• **Exercise aim**
Before you write out the listing, remove the pictures; everything else stays exactly as it is.

++++++++++

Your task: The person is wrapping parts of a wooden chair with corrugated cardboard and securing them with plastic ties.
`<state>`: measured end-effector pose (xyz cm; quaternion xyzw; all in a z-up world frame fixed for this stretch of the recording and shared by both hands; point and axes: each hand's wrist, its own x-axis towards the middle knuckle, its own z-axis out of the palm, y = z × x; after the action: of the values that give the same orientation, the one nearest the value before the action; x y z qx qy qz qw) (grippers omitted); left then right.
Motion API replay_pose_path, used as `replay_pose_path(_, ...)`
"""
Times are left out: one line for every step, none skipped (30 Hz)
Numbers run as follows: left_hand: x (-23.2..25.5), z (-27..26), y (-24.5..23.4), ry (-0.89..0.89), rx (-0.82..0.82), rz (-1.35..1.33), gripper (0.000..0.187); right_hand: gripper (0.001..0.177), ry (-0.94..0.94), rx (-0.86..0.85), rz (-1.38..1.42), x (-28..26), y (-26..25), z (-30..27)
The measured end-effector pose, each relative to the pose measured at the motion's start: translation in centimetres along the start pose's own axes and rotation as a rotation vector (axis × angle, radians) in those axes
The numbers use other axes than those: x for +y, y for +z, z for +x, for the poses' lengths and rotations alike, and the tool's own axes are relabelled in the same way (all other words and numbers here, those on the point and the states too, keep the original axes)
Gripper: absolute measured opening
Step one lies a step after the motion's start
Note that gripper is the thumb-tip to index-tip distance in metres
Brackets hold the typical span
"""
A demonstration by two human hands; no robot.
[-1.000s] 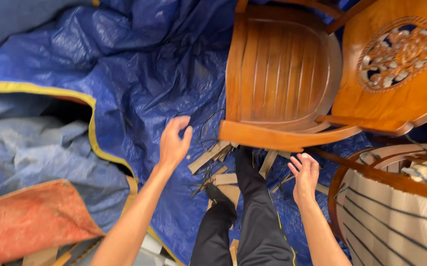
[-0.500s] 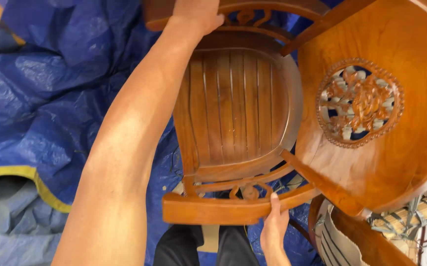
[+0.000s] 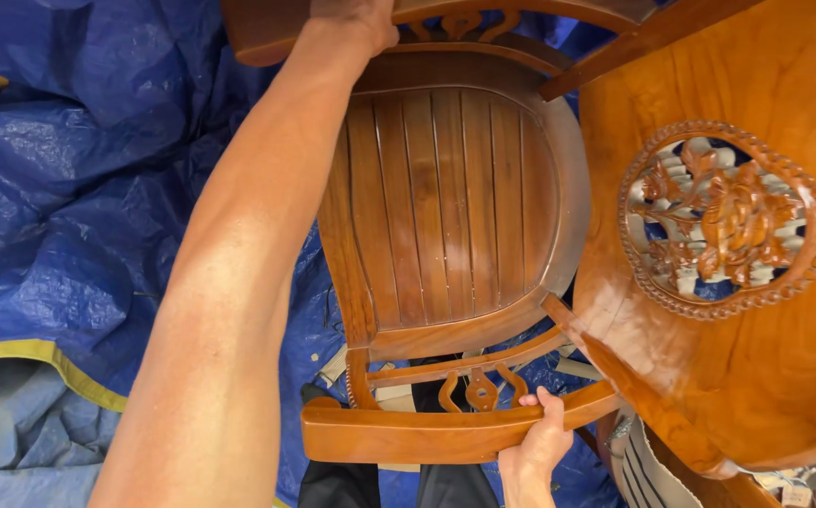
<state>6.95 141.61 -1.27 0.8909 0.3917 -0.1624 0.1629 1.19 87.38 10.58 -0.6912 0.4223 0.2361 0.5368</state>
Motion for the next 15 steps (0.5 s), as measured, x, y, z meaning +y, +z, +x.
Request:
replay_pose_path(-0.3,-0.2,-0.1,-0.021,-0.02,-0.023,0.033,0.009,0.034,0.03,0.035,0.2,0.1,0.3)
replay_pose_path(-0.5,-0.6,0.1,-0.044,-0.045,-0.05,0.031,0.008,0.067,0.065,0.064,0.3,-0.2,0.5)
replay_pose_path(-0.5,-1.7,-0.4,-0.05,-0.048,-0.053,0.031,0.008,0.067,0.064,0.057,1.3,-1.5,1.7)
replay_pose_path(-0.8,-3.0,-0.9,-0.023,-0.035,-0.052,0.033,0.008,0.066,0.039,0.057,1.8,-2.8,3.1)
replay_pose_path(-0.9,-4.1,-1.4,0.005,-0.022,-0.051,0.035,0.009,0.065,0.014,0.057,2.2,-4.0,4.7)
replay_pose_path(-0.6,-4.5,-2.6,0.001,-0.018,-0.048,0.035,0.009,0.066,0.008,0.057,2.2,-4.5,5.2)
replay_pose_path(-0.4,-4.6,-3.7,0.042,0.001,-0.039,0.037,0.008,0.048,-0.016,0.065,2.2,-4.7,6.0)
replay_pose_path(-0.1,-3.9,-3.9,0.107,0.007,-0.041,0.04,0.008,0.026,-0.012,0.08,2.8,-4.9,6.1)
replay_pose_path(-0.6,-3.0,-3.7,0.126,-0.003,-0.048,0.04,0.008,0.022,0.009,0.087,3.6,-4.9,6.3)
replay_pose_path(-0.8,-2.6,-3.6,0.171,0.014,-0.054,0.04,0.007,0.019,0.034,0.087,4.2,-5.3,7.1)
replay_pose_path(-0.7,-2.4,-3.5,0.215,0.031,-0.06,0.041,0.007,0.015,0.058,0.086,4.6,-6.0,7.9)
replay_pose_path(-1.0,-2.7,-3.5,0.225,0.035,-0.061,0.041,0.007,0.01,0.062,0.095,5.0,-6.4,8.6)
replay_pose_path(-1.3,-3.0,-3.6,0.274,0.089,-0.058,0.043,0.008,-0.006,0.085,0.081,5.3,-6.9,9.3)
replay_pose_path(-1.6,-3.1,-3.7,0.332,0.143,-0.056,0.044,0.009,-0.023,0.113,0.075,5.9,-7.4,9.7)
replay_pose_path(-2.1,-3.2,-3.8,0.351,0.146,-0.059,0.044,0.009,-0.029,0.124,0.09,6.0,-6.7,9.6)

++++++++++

• **Task result**
Your task: The person is wrapping parts of a wooden chair with corrugated cardboard and securing them with plastic ties.
`<state>`: measured end-effector pose (xyz cm; quaternion xyzw; all in a z-up world frame fixed for this stretch of the recording and shared by both hands; point and axes: each hand's wrist, its own x-axis towards the middle knuckle, its own z-axis out of the palm, y = z × x; after the action: of the values that give the same orientation, the one nearest the value before the action; x y z qx qy qz qw) (grippers omitted); left then right.
Motion API replay_pose_path, used as `replay_pose_path(_, ...)`
"""
Times are left out: one line for every step, none skipped (30 Hz)
Numbers run as follows: left_hand: x (-23.2..25.5), z (-27..26), y (-24.5..23.4), ry (-0.89..0.89), rx (-0.82..0.82), rz (-1.35..1.33), gripper (0.000..0.187); right_hand: gripper (0.001..0.177), ry (-0.94..0.94), rx (-0.86..0.85), rz (-1.38..1.42), x (-28..26), y (-26..25), z (-30..27)
The measured end-effector pose, each relative to the pose measured at the motion's start: translation in centimetres along the start pose's own axes and rotation as a rotation vector (axis × angle, radians) in those axes
The numbers use other axes than those: x for +y, y for +z, z for +x, for the poses' lengths and rotations alike, and the tool's own axes are relabelled in the same way (all other words and numbers here, those on the point and the states too, keep the original axes)
Gripper: absolute measured opening
Step one lies a step after the motion's start
Note that gripper is the thumb-tip to index-tip distance in metres
Brackets hold the typical span
"""
A demonstration by two human hands; no robot.
[-1.000s] 
[-0.500s] 
[+0.000s] 
<state>6.95 141.61 -1.27 0.8909 0.3917 -0.1624 0.1629 1.19 87.38 10.58 -0.6912 0.4223 0.2361 0.5368</state>
Motion for the next 15 steps (0.5 s), as measured, x, y, z meaning +y, +z, +x.
Request:
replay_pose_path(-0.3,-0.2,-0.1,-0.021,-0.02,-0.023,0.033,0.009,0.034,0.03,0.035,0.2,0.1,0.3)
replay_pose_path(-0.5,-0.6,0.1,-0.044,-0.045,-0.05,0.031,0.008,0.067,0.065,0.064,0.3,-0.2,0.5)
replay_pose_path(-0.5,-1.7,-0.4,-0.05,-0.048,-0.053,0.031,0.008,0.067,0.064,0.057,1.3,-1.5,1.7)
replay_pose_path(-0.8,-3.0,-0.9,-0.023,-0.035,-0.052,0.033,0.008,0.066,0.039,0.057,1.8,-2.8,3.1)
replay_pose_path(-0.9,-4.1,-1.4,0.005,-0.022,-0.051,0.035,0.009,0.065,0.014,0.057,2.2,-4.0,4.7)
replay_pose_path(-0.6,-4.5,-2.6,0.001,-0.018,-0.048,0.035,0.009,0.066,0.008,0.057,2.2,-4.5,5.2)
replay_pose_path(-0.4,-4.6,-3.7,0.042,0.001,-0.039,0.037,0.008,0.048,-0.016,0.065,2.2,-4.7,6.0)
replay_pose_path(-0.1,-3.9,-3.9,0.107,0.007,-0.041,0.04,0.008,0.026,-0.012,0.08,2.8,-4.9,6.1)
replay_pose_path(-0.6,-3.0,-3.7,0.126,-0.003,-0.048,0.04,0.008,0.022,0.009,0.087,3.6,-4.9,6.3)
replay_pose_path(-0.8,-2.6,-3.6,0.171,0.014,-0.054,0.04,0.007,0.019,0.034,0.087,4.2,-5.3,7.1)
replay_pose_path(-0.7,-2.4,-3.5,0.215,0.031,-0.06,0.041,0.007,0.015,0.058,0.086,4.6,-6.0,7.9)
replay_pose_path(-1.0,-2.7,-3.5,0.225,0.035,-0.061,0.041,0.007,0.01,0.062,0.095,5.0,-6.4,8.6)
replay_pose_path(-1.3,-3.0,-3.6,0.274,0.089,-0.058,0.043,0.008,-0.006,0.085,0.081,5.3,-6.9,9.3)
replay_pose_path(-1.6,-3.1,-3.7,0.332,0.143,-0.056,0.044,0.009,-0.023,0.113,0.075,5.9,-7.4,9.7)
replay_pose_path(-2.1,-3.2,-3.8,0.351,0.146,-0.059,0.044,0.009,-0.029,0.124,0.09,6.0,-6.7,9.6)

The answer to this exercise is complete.